Problem requirements: Wherever the string "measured" turns up in the data, copy the whole line.

Supplied material:

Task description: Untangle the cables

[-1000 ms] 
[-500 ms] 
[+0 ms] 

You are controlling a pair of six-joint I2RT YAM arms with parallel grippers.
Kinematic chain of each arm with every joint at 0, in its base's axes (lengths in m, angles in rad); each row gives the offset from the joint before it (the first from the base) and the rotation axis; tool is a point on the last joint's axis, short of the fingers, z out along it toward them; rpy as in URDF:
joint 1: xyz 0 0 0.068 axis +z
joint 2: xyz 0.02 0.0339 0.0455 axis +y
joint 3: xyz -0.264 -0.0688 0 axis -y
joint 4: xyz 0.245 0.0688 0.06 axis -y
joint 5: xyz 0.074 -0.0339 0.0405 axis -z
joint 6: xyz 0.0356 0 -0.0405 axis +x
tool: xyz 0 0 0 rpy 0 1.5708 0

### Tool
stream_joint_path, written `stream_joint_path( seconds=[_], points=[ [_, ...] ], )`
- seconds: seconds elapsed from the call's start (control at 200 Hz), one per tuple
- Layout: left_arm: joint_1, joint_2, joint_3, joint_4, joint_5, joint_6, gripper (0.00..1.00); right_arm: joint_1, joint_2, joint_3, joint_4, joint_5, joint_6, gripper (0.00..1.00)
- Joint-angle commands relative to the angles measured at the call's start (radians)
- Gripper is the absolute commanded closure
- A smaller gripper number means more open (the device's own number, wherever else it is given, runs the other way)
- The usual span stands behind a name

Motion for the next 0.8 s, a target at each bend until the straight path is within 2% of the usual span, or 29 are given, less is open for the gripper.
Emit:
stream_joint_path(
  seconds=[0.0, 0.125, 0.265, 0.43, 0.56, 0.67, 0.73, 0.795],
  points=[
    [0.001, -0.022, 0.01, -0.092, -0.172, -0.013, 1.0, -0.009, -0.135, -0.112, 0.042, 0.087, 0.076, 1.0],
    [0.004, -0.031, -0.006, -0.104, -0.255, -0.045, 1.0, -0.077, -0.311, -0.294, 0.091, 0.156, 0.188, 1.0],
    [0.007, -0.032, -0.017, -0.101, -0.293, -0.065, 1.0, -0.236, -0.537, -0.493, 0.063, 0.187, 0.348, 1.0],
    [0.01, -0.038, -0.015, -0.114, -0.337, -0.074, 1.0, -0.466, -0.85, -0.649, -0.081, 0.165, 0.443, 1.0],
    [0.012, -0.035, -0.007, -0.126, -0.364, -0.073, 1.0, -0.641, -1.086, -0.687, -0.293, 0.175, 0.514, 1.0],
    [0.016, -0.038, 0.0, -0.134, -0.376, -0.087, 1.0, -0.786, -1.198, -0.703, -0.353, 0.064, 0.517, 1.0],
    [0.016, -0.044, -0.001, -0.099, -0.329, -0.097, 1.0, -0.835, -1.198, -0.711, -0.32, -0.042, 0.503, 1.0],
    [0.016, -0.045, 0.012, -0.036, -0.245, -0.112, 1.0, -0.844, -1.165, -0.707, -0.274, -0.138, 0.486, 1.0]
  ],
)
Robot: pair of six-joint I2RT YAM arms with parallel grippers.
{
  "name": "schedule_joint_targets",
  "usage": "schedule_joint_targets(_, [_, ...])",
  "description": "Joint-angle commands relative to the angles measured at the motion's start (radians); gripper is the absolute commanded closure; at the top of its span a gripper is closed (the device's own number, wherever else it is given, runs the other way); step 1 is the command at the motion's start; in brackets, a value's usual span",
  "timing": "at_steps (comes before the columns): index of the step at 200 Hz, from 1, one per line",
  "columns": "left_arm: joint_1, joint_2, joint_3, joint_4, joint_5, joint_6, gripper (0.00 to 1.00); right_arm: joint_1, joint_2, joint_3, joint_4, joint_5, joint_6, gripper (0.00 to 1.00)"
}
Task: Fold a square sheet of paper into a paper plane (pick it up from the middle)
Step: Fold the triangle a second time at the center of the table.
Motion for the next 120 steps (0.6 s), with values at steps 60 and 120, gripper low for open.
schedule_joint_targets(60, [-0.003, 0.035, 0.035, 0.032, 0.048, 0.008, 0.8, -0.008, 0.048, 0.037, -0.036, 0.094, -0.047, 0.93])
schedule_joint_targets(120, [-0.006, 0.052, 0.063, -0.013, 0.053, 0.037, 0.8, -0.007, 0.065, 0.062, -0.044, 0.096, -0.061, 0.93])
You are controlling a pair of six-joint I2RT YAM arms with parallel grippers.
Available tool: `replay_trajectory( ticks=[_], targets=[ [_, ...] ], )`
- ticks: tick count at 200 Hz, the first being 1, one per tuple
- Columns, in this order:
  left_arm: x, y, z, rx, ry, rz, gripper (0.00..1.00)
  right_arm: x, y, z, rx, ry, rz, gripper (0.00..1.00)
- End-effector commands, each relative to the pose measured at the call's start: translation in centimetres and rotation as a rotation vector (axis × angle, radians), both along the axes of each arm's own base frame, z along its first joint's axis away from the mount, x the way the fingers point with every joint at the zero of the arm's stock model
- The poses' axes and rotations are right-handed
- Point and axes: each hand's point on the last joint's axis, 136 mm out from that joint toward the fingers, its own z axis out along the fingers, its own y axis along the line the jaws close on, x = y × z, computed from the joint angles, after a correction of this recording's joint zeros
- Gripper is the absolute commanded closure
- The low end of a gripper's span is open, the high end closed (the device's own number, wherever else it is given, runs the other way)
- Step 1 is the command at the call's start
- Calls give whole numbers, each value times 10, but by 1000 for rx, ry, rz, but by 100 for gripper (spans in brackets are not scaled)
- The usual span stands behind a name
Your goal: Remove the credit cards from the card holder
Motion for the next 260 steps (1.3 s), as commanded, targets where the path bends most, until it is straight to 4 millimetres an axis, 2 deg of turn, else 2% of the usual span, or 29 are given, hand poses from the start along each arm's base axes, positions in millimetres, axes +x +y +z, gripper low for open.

Answer space:
- Joint-angle commands relative to the angles measured at the call's start (radians)
  "description": "Joint-angle commands relative to the angles measured at the motion's start (radians); gripper is the absolute commanded closure; at the top of its span a gripper is closed (the device's own number, wherever else it is given, runs the other way); step 1 is the command at the motion's start; in brackets, a value's usual span",
- End-effector commands, each relative to the pose measured at the call's start: translation in centimetres and rotation as a rotation vector (axis × angle, radians), both along the axes of each arm's own base frame, z along its first joint's axis away from the mount, x the way the fingers point with every joint at the zero of the arm's stock model

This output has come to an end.